Edit: After setting amdgpu.sg_display=0 in kernel parameters, as per [TRACKING] Graphical corruption in Fedora 39 (AMD 3.03 BIOS), which I think may also be related to my issue, I could not replicate either bug in the same place. Will update if it occurs again.

Can’t seem to edit my original post to say “RESOLVED”, but it’s been a while since I set amdgpu.sg_display = 0 and game optimized mode, and I have not experienced any GPU hangs since. There are still some mild graphical glitches, but nothing that gets in the way of regular usage.

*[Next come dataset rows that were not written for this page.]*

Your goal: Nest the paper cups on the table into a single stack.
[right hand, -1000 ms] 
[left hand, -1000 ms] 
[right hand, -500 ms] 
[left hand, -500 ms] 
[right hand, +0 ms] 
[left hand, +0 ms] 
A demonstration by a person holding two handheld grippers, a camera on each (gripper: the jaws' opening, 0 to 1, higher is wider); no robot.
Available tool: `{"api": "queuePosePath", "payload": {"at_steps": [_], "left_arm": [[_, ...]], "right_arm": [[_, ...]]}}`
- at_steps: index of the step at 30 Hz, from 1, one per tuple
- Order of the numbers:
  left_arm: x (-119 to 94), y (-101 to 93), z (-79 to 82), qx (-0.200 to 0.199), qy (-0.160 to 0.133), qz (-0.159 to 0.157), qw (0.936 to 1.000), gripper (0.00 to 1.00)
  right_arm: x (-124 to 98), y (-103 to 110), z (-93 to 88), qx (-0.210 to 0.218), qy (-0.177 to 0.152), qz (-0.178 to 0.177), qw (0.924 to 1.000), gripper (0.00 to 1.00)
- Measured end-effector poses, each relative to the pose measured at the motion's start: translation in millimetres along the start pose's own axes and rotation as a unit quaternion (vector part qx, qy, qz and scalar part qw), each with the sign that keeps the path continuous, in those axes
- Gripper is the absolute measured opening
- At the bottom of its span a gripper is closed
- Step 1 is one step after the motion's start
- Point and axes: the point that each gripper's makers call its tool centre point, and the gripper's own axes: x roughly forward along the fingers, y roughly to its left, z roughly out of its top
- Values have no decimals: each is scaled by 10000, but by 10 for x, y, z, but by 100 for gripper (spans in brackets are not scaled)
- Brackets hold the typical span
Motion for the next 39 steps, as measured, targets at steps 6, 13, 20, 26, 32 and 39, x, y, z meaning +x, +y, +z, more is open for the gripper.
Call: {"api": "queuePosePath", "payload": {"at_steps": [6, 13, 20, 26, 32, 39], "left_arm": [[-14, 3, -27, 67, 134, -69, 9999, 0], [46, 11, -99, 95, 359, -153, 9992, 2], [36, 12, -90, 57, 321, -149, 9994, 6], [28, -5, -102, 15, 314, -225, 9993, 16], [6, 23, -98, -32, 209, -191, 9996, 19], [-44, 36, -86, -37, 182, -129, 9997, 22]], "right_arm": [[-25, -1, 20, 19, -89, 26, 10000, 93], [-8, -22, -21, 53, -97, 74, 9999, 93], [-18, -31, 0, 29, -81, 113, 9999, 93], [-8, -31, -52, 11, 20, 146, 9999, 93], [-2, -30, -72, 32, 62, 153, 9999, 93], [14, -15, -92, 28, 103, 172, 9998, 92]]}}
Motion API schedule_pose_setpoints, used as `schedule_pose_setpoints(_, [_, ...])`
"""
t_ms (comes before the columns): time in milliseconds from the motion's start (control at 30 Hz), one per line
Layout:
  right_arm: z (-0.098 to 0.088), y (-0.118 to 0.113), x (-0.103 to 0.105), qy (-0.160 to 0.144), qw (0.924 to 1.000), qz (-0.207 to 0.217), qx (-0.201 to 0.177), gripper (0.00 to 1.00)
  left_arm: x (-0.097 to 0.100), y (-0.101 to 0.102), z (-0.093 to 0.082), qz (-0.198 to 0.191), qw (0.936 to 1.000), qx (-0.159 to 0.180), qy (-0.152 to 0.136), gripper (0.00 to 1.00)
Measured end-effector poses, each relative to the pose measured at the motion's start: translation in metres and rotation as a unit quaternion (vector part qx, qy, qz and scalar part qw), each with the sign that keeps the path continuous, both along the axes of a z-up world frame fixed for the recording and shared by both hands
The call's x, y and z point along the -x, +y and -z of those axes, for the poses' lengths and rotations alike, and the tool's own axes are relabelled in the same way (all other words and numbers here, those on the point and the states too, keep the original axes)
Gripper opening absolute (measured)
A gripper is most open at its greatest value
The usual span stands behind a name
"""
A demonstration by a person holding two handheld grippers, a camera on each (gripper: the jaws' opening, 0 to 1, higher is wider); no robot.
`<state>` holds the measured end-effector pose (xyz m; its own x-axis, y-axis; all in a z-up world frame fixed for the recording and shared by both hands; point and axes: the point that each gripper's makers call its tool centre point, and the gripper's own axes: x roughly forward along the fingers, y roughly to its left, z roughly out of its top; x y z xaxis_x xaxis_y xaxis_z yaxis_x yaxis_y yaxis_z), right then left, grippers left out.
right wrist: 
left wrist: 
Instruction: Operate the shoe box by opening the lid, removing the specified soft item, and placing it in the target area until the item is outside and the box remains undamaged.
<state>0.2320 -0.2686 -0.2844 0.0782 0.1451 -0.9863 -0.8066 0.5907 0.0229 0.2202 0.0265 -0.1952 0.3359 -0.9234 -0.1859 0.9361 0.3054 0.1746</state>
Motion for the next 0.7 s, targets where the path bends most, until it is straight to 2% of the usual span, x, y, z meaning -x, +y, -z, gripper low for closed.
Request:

After some further A/B testing, it seems that resolving this problem requires both a new version of Mesa AND the kernel parameter amdgpu.sg_display = 0.

Since the mixing of packages from Debian Bookworm and Trixie was causing certain issues with apt, just as I was worried about, I ended up upgrading wholesale to Trixie (testing). If I see any issues with Trixie between now and when it becomes stable, which I hope I won’t, I’ll move over to one of the officially recommended distros.